4. La trasgressione, per essere estirpata, doveva essere avversata sulla terra e da un innocente. avendo come testimoni Dio stesso e l’intero universo.
5. La vittima, nella sua innocenza, si fa carico del peccato per annientarlo definitivamente nella sua stessa carne, per poi risuscitare e continuare a vivere. Infatti, il testo ci informa che il servo sofferente, dopo la morte “vedrà una discendenza, prolungherà i suoi giorni, e l’opera del Signore prospererà nelle sue mani. Dopo il tormento dell’anima sua vedrà la luce e sarà soddisfatto” (Isaia 53:10-11). Ciò significa che la vittima risorgerà perché ha vita in se stessa (cfr. Giovanni 5:26), oltre ad essere stato immolata irreprensibilmente. Infatti, in due specifiche occasioni Gesù chiarisce che egli “è la vita” e che poteva deporre questa sua “vita” per poi riprenderla (cfr. Giovanni 1:4; 14:6; 10:17).

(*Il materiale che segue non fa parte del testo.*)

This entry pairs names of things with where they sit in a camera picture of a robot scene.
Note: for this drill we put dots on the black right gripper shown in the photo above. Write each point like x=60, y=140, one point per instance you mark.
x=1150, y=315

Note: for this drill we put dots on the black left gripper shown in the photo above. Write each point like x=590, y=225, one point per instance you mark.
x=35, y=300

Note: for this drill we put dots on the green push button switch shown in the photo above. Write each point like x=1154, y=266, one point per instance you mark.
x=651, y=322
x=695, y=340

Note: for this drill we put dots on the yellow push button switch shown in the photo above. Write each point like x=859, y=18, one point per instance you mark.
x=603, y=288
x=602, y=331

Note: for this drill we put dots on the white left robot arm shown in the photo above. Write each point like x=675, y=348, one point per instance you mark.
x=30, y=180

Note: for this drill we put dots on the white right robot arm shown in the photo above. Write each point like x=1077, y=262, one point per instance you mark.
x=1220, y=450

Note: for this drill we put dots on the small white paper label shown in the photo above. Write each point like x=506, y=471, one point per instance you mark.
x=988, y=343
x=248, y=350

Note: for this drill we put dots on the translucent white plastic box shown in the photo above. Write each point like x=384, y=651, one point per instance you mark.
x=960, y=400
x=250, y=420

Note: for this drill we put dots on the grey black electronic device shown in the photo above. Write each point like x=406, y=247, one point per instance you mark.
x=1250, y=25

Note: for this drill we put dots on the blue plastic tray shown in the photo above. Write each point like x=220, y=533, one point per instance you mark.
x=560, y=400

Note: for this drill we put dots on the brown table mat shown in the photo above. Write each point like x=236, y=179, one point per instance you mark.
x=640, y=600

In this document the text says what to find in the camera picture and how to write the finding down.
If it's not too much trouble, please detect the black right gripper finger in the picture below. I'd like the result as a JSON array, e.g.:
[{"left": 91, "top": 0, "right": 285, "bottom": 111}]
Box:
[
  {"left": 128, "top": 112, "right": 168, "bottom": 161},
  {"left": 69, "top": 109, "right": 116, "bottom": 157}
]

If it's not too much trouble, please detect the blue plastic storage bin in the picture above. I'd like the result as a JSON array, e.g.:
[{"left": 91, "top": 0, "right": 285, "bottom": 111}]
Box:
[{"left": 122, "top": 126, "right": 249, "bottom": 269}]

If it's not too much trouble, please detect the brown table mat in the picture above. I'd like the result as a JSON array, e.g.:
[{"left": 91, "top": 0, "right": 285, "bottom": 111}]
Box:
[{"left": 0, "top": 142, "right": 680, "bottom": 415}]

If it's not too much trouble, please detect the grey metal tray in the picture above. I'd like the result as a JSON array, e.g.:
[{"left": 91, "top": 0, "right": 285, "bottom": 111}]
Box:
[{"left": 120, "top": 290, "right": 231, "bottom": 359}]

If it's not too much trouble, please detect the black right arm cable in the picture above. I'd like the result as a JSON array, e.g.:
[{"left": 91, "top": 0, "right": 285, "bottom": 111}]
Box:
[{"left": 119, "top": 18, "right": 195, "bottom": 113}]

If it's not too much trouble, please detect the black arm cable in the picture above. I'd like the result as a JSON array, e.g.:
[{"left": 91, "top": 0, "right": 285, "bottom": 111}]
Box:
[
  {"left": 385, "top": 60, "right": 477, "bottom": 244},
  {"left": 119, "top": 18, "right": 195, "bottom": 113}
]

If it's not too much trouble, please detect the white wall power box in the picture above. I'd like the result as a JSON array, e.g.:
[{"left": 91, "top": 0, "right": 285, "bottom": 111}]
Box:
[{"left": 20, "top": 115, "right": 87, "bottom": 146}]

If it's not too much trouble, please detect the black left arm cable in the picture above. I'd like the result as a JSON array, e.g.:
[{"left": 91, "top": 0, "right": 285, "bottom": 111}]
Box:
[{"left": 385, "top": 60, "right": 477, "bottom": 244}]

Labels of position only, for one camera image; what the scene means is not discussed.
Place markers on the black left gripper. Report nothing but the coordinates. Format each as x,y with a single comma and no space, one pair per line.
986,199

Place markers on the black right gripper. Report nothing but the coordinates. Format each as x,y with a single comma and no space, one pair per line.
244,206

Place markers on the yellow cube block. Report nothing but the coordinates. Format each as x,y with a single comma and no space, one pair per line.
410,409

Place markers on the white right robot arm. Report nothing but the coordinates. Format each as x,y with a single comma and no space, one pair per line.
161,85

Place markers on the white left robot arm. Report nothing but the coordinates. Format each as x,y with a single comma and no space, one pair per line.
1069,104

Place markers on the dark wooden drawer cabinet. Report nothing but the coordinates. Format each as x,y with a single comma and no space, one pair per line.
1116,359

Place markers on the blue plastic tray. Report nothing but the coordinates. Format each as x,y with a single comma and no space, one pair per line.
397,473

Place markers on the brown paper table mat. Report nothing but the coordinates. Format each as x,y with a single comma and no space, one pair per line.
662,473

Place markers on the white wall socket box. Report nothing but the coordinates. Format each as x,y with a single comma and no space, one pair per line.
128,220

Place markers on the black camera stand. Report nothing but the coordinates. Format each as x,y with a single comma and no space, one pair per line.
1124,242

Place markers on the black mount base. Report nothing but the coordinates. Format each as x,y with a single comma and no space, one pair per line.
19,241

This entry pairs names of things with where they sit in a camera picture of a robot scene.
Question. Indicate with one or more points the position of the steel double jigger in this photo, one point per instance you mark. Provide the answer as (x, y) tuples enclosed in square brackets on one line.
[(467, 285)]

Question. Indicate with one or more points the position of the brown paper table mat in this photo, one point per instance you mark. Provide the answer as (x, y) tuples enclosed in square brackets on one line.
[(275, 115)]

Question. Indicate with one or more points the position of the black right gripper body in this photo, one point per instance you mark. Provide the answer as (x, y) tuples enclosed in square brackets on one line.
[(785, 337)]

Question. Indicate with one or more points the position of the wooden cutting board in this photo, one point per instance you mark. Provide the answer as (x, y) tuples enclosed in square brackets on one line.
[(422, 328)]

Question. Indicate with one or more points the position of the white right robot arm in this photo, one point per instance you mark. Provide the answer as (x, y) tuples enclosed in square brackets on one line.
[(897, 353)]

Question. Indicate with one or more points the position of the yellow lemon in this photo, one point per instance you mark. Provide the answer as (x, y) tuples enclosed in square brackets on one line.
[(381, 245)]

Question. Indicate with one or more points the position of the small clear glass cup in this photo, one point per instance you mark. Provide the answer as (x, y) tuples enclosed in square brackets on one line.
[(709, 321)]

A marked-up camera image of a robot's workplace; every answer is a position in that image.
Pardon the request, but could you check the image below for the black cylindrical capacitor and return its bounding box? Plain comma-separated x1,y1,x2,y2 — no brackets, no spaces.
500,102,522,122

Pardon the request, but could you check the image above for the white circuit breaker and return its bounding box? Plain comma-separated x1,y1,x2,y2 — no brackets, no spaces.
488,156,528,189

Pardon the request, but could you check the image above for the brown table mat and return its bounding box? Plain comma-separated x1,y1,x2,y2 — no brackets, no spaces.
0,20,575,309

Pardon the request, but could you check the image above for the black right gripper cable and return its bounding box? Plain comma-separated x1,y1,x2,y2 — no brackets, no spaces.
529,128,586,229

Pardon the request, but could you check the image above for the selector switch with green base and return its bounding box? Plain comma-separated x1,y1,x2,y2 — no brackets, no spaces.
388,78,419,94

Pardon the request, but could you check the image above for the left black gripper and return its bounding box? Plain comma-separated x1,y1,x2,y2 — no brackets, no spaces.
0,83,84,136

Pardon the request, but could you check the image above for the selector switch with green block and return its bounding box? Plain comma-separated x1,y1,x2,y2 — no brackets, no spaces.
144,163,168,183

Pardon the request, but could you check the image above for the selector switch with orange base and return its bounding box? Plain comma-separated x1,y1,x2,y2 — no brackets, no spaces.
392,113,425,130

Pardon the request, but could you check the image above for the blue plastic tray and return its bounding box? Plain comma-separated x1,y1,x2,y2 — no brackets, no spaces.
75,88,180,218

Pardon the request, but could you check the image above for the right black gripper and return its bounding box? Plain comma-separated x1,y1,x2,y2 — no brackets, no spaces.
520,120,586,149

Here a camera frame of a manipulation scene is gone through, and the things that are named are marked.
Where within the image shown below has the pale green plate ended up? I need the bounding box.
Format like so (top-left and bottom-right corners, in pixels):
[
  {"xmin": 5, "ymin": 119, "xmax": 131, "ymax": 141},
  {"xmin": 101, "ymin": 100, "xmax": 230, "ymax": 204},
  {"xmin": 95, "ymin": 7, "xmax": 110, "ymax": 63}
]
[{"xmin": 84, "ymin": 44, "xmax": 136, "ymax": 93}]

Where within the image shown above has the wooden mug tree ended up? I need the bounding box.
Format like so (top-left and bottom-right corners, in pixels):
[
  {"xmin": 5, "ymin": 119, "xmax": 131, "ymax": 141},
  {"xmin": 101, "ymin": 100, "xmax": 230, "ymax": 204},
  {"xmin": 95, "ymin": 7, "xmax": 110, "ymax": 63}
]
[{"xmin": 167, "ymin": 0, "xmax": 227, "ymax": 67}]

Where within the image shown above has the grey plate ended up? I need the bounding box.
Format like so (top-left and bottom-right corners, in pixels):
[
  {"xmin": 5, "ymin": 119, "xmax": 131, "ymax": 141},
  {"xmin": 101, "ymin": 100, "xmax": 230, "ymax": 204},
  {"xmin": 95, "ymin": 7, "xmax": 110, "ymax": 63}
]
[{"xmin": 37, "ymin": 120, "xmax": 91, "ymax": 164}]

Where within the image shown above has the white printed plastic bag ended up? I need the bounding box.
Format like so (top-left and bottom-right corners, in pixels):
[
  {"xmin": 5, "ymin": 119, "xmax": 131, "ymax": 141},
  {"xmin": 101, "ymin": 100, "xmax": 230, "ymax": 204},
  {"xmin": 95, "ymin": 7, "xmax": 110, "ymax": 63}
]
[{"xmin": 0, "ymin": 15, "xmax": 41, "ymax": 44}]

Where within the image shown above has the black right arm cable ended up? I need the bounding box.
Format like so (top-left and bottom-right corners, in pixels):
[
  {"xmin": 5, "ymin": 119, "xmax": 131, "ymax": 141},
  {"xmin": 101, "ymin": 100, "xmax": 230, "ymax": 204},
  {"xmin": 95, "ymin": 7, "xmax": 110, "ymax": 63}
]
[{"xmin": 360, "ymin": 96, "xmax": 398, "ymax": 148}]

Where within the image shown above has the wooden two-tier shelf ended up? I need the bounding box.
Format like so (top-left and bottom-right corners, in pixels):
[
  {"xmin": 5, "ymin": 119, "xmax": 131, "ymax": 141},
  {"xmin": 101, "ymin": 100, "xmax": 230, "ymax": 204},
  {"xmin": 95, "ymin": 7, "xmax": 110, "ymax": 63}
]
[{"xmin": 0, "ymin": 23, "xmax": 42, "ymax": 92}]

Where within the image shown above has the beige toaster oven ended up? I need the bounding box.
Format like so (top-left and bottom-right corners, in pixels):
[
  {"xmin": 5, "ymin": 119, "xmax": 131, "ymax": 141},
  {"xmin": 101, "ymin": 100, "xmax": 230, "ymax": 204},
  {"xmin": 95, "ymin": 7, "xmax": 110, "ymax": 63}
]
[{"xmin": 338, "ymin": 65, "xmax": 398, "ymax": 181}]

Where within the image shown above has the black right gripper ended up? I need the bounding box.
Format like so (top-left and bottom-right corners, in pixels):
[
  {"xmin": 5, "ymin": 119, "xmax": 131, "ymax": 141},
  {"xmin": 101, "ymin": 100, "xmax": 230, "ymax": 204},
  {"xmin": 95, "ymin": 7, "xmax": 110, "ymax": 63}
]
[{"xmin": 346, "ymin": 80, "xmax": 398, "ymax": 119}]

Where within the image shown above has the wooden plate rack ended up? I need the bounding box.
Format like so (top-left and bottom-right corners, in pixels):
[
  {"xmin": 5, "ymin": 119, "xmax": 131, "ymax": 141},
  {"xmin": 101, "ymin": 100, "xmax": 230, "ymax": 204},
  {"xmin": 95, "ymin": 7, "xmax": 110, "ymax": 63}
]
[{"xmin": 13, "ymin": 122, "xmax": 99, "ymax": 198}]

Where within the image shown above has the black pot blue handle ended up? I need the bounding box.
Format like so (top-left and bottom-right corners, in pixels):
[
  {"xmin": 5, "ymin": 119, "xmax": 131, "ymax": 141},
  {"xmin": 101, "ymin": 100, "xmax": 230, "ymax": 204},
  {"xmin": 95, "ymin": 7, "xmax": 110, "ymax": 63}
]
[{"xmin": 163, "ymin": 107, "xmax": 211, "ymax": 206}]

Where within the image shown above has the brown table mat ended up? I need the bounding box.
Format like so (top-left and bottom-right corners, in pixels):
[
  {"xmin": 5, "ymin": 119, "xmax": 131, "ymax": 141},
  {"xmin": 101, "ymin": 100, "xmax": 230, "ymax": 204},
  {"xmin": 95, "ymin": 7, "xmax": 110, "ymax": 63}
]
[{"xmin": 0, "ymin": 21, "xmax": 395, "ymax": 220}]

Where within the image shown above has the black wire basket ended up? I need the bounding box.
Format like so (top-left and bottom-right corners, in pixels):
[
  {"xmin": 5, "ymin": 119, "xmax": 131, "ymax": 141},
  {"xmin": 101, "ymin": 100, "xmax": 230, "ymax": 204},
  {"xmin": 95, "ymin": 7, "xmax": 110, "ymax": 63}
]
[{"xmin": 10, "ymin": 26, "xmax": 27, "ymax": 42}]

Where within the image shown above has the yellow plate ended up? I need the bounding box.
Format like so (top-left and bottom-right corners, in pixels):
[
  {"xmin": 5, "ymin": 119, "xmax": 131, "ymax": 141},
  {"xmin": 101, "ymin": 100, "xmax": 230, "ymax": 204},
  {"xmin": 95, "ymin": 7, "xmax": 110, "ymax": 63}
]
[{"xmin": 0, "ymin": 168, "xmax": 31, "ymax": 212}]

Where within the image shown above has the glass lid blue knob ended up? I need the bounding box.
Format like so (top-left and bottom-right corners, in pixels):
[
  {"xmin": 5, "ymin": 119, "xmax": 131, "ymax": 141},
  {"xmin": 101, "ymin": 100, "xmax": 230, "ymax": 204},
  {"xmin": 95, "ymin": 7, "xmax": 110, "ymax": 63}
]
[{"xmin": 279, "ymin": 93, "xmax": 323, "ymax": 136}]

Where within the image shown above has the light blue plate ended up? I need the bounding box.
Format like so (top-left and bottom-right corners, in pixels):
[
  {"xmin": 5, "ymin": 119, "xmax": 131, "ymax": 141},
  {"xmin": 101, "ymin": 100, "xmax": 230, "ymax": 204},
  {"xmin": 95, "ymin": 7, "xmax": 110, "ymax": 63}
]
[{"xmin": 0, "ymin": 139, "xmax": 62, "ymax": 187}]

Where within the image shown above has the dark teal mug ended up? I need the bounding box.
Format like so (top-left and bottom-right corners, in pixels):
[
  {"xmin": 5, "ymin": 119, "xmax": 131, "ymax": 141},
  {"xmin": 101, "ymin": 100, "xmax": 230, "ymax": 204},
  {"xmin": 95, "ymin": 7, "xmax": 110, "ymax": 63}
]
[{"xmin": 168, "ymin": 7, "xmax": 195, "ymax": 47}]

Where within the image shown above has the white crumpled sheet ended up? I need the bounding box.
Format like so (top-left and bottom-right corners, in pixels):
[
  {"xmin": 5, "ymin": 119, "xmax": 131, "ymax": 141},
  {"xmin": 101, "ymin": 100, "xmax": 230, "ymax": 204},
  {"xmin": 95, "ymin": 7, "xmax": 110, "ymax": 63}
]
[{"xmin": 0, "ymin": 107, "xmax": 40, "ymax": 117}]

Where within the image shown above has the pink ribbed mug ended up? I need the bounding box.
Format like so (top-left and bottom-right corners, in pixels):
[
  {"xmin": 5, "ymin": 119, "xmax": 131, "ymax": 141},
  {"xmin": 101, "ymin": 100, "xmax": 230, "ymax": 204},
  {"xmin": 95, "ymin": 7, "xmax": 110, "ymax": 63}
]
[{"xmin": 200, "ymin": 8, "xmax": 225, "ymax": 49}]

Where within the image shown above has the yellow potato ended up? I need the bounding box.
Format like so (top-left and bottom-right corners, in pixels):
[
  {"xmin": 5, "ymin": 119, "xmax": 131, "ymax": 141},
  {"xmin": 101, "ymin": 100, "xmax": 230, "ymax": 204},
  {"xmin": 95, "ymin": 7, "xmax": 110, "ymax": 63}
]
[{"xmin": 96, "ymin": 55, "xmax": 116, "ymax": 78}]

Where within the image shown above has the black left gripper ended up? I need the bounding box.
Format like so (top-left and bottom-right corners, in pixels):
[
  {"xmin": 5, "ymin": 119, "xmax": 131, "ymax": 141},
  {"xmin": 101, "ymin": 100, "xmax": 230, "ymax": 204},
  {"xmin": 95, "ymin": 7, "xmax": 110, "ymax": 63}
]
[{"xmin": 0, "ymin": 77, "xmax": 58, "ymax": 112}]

6. Il brano evidenzia che Dio partecipa attivamente all’atto cruento del servo sofferente, mediante il quale pone fine al peccato in tutte le sue conseguenze. L’espressione “Piacque all’Eterno” è in perfetta armonia con Giovanni 3:16 e con altri testi del Nuovo Testamento (cfr. Romani 5:8; Efesini 2:4; 1 Giovanni 4:9, 10), nei quali si evidenzia che il sacrificio di Gesù è un atto d’amore della divinità in favore dell’umanità.1
7. Nell’umanità del servo sofferente e trionfante emergono due elementi determinati e integrativi per la sconfitta del peccato: “L’innocenza e la vita in se stesso”. Aspetti che non troviamo nell’uomo.
In breve, in contrasto all’uomo schiavo del peccato che torna a essere polvere, il servo di Dio oltre ad essere innocente ha vita in sé e può disporla come vuole. Se l’uomo vuole salvare la sua vita dovrà perderla, perché la vita, benché sia un atto di grazia da parte di Dio, è limitata nel tempo e nello spazio. In contrasto, il servo di Dio ha vita in esuberanza (cfr. Gv 10), non solo per annientare il peccato, ma anche per inondare d’eternità chiunque crede in lui (cfr. Gv 3:16). Dunque, un servo sofferente e vincente, come lo saranno tutti coloro che apriranno il cuore alla sua grazia (cfr. Ap 12:11).
Nota
1 “Piacque all’Eterno”. Questa espressione potrebbe essere equivocata, nel senso che Dio in qualche modo ha provato piacere nel vedere suo figlio morire. In realtà, nel contesto, il termine “piacque” indica semplicemente piena condivisione da parte della divinità nel portare avanti il piano della salvezza.